| Prompt |
Which lines run from the line with "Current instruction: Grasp" through the line with "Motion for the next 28" in the entries below? Print them exactly, both ends included, and nothing more.

Collected data entries

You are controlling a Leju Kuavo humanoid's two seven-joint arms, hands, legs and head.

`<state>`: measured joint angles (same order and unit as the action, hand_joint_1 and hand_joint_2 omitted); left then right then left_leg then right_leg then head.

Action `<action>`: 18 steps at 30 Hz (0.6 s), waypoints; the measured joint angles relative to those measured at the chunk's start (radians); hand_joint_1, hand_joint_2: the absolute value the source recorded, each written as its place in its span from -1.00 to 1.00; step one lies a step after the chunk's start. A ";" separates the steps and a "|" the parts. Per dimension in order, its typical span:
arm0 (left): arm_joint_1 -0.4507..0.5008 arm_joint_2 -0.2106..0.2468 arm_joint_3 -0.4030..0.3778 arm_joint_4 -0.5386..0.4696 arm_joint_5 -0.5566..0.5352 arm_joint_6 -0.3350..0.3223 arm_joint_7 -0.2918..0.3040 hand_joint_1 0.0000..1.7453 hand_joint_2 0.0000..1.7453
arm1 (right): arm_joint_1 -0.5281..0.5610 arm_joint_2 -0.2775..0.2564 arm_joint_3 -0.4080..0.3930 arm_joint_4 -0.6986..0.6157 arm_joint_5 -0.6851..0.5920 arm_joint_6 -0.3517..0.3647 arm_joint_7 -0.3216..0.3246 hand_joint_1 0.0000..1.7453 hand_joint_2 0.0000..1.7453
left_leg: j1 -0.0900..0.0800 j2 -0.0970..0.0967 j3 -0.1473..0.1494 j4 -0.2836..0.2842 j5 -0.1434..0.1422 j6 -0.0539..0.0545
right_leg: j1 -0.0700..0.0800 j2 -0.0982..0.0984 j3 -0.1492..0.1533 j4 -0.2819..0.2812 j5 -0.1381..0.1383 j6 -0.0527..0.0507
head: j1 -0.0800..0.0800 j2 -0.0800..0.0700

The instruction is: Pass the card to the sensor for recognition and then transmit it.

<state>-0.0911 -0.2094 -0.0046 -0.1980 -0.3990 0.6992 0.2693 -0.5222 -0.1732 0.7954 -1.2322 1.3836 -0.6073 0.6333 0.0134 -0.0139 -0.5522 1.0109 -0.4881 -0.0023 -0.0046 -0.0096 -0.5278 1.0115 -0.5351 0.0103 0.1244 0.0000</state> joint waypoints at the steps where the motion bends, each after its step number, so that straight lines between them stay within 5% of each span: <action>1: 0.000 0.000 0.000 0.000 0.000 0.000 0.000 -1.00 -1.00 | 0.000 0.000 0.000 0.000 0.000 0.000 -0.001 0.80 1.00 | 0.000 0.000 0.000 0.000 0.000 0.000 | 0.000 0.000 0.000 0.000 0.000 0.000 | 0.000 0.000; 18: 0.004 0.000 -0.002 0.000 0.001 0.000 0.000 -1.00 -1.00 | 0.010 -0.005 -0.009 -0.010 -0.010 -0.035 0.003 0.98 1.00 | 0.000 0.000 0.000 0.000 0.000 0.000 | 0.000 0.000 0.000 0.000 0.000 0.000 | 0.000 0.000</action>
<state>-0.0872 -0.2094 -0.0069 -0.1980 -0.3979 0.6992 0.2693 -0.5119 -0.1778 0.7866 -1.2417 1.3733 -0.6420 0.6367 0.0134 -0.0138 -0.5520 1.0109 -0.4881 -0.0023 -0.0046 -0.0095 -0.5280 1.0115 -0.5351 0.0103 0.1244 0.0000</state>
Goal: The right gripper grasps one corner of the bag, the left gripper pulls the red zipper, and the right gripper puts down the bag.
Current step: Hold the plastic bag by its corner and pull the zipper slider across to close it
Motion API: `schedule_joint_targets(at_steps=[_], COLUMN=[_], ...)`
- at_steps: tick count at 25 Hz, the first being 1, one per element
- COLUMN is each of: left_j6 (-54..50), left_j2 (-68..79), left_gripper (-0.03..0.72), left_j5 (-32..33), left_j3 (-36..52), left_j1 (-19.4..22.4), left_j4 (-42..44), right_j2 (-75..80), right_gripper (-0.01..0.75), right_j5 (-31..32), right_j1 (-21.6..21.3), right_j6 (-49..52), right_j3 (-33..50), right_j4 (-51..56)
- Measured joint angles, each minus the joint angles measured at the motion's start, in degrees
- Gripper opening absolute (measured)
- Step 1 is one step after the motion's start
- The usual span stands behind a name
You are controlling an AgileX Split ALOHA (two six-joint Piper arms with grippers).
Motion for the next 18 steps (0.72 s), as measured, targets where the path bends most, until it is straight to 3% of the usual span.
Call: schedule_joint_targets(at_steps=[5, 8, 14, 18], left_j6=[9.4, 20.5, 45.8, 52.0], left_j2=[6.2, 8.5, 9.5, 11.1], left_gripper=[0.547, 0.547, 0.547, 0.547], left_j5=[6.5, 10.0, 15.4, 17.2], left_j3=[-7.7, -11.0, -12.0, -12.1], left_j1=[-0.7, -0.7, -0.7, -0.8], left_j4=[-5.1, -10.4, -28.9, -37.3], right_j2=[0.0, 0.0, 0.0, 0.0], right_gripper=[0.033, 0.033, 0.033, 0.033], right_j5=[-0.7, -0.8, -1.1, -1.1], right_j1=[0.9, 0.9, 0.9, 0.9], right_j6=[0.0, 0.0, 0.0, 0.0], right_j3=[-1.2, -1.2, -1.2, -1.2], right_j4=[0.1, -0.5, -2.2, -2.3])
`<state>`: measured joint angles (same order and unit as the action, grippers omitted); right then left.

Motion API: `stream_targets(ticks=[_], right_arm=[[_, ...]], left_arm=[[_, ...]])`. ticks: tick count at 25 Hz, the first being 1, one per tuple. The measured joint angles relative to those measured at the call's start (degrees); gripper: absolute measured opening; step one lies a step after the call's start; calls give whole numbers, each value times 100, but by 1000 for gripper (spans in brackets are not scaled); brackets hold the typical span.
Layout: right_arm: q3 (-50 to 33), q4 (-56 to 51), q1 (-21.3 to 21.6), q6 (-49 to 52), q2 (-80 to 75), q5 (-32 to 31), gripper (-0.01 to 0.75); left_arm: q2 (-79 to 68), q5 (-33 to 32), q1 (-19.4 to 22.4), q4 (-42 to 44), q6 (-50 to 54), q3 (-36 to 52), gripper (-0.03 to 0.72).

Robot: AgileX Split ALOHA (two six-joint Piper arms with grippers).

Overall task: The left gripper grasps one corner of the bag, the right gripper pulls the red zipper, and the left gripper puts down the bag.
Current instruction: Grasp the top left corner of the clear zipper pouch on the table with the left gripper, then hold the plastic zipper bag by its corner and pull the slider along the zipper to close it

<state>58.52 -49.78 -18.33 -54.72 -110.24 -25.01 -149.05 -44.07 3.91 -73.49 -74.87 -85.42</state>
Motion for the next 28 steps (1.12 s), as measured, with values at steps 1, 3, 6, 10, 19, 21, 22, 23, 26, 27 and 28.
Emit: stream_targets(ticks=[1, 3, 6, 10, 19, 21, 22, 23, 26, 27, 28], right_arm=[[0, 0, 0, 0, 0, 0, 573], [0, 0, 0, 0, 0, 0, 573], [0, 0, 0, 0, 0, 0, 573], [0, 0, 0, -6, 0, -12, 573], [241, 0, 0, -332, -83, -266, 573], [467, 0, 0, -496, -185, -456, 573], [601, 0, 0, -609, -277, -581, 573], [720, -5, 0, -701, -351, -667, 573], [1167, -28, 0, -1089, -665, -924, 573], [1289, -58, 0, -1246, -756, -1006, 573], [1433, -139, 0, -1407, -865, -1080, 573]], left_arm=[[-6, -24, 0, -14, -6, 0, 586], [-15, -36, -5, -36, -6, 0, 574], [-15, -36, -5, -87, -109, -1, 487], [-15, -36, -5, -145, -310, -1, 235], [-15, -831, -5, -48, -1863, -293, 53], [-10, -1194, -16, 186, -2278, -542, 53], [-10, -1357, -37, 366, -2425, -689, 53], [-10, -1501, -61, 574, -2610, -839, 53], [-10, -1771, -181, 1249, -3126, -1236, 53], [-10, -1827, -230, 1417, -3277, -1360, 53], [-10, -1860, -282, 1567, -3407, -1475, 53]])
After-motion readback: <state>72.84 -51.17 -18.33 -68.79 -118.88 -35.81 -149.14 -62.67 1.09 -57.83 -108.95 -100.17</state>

| The completed task |
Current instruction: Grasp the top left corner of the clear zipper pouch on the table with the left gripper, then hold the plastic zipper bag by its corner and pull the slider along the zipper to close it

<state>58.52 -49.78 -18.33 -54.72 -110.24 -25.01 -149.05 -44.07 3.91 -73.49 -74.87 -85.42</state>
Motion for the next 28 steps (1.12 s), as measured, with values at steps 1, 3, 6, 10, 19, 21, 22, 23, 26, 27 and 28.

A complete answer has now been given.